Pablo Montán y Pedro Guevara habían sido compañeros de clase desde el primer día y vecinos durante siglos. Uña y carne, entre ellos se desarrolló una especie de dependencia bilateral: donde iba Pablo, iba Pedro; lo que le gustaba a Montán, le gustaba a Guevara. Eran amigos íntimos, de los que se quieren de verdad; lo compartían todo. Con el paso del tiempo, sus vidas irían tomando distintos derroteros pero su amistad, bien cimentada, seguía inquebrantable.
      Pablo era de mediana estatura, delgado y muy moreno. Tenía un trato agradable, siempre con una sonrisa dibujada en la cara y dispuesto a charlar con el primero que se cruzara en su camino. Se le veía vivaracho y muy atrevido. Sin duda, era del tipo de persona que cae bien desde el primer momento. Pedro, bastante más reservado, tenía otras cualidades; su físico era la principal. Tenía un cuerpo muy cuidado y una cara angelical adornada con unos ojos de color verdemar, por los que habían suspirado muchas y alguno.

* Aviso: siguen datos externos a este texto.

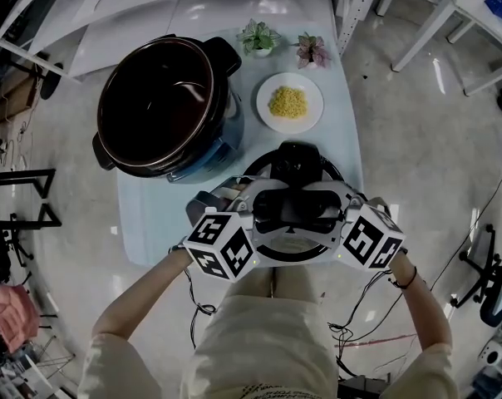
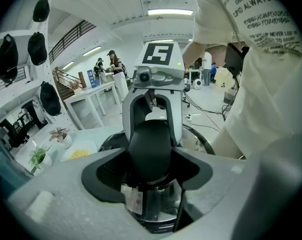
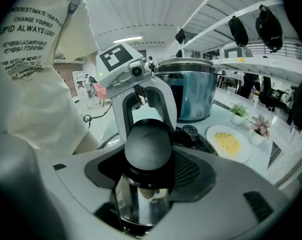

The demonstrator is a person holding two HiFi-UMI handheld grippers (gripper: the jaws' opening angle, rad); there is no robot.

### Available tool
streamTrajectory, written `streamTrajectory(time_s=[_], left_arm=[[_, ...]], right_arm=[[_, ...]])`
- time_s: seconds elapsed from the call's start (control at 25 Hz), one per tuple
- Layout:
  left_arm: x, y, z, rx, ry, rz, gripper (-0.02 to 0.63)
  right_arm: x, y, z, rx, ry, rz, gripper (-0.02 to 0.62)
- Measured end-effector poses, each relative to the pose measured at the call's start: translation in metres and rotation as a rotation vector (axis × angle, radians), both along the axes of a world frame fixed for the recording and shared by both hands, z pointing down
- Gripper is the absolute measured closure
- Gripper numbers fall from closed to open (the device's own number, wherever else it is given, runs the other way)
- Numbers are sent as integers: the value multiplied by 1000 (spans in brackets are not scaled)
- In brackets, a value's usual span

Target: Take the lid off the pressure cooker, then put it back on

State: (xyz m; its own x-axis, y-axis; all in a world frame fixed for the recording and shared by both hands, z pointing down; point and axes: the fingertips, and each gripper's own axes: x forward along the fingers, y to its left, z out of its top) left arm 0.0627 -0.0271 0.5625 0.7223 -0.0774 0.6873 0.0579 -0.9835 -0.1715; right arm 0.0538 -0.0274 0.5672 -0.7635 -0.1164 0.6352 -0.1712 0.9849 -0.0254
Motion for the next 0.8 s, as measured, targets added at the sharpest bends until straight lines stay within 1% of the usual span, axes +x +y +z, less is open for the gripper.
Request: streamTrajectory(time_s=[0.24,0.52,0.68,0.8], left_arm=[[3,2,3,19,-10,-3,321],[4,1,5,11,-3,-25,319],[3,1,6,6,-21,-26,319],[2,1,7,-9,-32,-65,319]], right_arm=[[3,2,5,9,9,4,321],[4,2,6,0,20,16,319],[3,2,7,-3,40,29,319],[4,2,8,-9,61,61,319]])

     El destino quiso que Pablo se casara con Lucía, una turbadora jerezana que había conocido meses atrás en un pub frecuentado por treintañeros con pasta. Todo iba bien, la vida le sonreía y era feliz. No le faltaba razón cuando a sí mismo se decía que tenía todo lo que un hombre de treinta y cinco años podía desear.
      El anuncio del embarazo de Lucía coincidió en el tiempo con lo que iba a ser una despedida abrupta e inesperada. Pedro, por motivos de trabajo, se trasladaba lejísimos, a más de seiscientos kilómetros, al fin del mundo. A Pablo la noticia le causó un dolor cáustico, una quemazón tan grande como si hubiese ingerido un largo trago de lejía, como si hubiera sido envenenado.
     Esta mañana, tras una larguísima temporada de silencio delator, Pablo se armó de valor para mandar un mail al que había sido su mejor amigo: «Ayer, Diego, cumplió seis meses», le escribió en un primer renglón seco. «Tiene la cara redondita de su madre. Y los ojos, verdes», concluyó.